Orestes O saviour Phoebus, grant us respite from our woe! But what is the matter? art thou afflicted by gods or men?

Hermione Partly by myself, partly by the man who wedded me, and partly by some god. On every side I see ruin.

Orestes Why, what misfortune could happen to a woman as yet childless, unless her honour is concerned?

Hermione My very ill! Thou hast hit my case exactly.

Orestes On whom has thy husband set his affections in thy stead?

Hermione On his captive, Hector's wife.

Orestes An evil case indeed, for a man to have two wives!

Hermione 'Tis even thus. So I resented it.

Orestes Didst thou with woman's craft devise a plot against thy rival?

Hermione Yes, to slay her and her bastard child.

Orestes And didst thou slay them, or did something happen to rescue them from thee?
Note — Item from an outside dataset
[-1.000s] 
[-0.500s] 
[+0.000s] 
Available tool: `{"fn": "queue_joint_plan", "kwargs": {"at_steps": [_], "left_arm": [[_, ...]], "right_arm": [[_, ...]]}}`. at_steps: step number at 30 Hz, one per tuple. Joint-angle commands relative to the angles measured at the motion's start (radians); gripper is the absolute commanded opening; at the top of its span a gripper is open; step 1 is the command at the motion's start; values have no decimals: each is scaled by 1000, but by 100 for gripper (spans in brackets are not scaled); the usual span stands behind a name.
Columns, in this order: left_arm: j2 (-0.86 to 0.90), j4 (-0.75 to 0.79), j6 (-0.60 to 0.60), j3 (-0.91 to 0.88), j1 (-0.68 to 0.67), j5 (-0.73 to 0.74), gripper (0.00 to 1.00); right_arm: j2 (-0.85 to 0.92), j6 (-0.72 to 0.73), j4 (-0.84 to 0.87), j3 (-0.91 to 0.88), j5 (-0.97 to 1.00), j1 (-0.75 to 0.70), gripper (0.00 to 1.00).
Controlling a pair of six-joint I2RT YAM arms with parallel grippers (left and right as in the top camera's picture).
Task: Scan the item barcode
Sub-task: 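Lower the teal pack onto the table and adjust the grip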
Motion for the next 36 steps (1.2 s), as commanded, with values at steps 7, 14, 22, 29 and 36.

Hermione It was old Peleus, who showed regard to the weaker side.

Orestes Hadst thou any accomplice in this attempted murder?

Hermione My father came from Sparta for this very purpose.

Orestes And was he after all defeated by that old man's prowess?

Hermione Oh no! but by shame; and he hath gone and left me all alone.

Orestes I understand; thou art afraid of thy husband for what thou hast done.

Hermione Thou hast guessed it; for he will have a right to slay me. What can say for myself? Yet I beseech thee by Zeus the god of our family, send me to a land as far as possible from this, or to my father's house; for these very walls seem to cry out "Begone!" and all the land of Phthia hates me. But if my lord return ere that from the oracle of Phoebus, he will put me to death on a shameful charge, or enslave me to his mistress, whom ruled before. Maybe some one will say, "How was it thou didst go thus astray?" I was ruined by evil women who came to me and puffed me up with words like these: "Wait! wilt thou suffer that vile captive, a mere bondmaid, to dwell within thy house and share thy wedded rights? By Heaven's queen! if it were my house she should not live to reap my marriage-harvest!" And I listened to the words of these Sirens, the cunning, knavish, subtle praters, and was filled with silly thoughts. What need had I to care about my lord? I had all I wanted, wealth in plenty, a house in which I was mistress, and as for children, mine would be born in wedlock, while hers would be bastards, half-slaves to mine. Oh! never, never — this truth will I repeat — should men of sense, who have wives, allow women-folk to visit them in their homes, for they teach them evil; one, to gain some private end, helps to corrupt their honour; another, having made a slip herself, wants a companion in misfortune, while many are wantons; and hence it is men's houses are tainted. Wherefore keep strict guard upon the portals of your houses with bolts and bars; for these visits of strange women lead to no good result, but a world of ill.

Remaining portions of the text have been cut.